* Work task *
If a line in the data below contains "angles", copy it.

* Data segment *
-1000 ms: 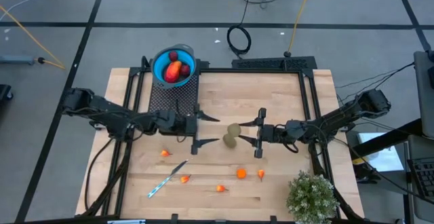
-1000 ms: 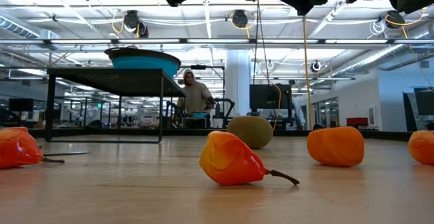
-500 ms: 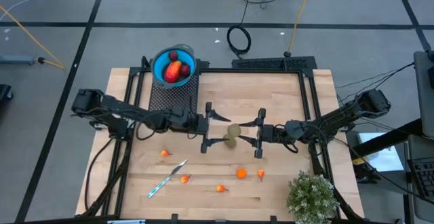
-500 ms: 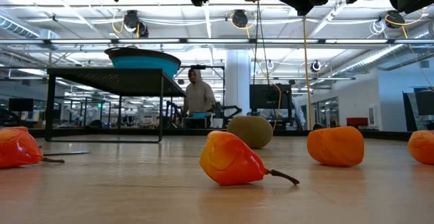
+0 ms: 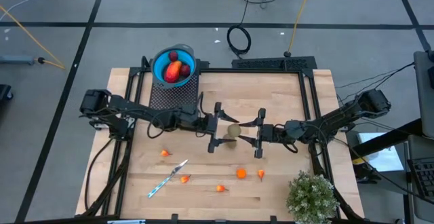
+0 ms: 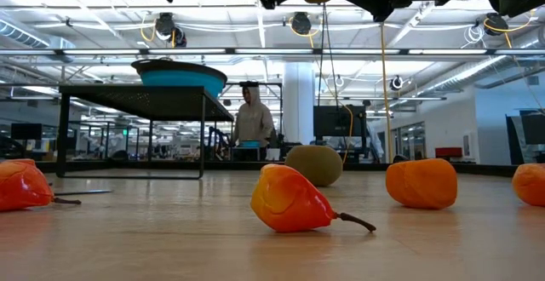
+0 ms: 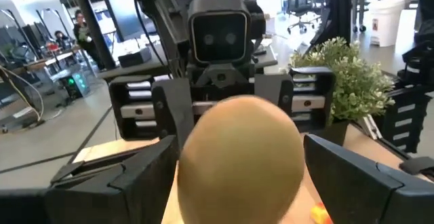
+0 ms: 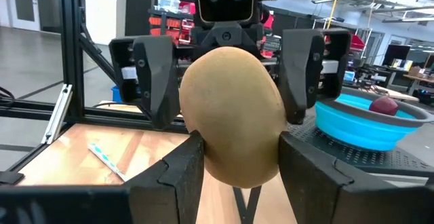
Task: Pick & Place Fruit
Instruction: Put the right kiwi into the blue strainer bowl on the shelf
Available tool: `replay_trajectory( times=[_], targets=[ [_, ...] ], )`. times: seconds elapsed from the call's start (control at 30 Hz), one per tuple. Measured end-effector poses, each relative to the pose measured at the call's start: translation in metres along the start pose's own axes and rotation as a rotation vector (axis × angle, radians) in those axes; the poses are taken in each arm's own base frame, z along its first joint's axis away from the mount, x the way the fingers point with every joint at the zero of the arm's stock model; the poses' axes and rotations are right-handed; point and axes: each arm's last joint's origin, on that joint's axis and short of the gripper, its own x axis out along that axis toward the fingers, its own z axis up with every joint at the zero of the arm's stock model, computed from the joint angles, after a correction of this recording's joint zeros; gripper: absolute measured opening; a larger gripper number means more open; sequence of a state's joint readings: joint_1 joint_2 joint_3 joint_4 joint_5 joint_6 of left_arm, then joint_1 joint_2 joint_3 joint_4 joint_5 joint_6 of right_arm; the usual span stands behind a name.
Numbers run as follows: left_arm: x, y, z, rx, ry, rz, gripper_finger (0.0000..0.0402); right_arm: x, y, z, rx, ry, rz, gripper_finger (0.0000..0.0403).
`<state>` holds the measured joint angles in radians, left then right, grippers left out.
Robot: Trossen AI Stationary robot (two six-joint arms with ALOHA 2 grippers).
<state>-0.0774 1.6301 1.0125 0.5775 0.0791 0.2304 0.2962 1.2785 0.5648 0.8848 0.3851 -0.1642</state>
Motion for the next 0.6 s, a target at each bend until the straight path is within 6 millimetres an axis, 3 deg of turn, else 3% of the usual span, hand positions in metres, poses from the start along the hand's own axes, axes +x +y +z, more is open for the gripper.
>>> replay_trajectory(
  times=[0.13,0.4,0.6],
  targets=[
    [0.0022,0.0012,0.0031,0.003,0.018,0.014,0.0296,0.0000,-0.0001,0.0000,0.000,0.001,-0.001,0.0164],
    [0.0023,0.0013,0.0030,0.004,0.022,0.015,0.0210,0.0000,-0.0001,-0.0011,0.017,0.012,-0.006,0.0164],
    [0.0023,0.0013,0.0025,0.002,0.029,0.019,0.0204,0.0000,-0.0001,-0.0014,0.017,0.015,-0.005,0.0170]
  ],
)
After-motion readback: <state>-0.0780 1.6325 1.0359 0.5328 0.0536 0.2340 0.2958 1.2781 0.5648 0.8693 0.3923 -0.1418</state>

* Task output *
Available tool: `replay_trajectory( times=[_], targets=[ [_, ...] ], )`. times: seconds elapsed from the call's start (control at 30 Hz), one per tuple. Measured end-effector poses, each relative to the pose measured at the call's start: translation in metres along the start pose's own axes and rotation as a rotation vector (axis × angle, radians) in those axes; the poses are taken in each arm's own base frame, z along its first joint's axis away from the mount, x the way the fingers point with every joint at the zero of the arm's stock model; the poses' axes and rotations are right-handed; point and axes: each arm's last joint's origin, on that joint's axis and short of the gripper, its own x axis out along that axis toward the fingers, its own z axis up with every joint at the zero of the arm's stock model, computed from the joint angles, after a correction of this recording's joint zeros; gripper: absolute measured opening; a larger gripper number means more open; sequence of a state's joint readings: joint_1 joint_2 joint_3 joint_4 joint_5 joint_6 of left_arm, then joint_1 joint_2 joint_3 joint_4 joint_5 joint_6 of right_arm; the usual span stands behind a name.
`<state>` holds the measured joint angles in radians, left then right, grippers left out.

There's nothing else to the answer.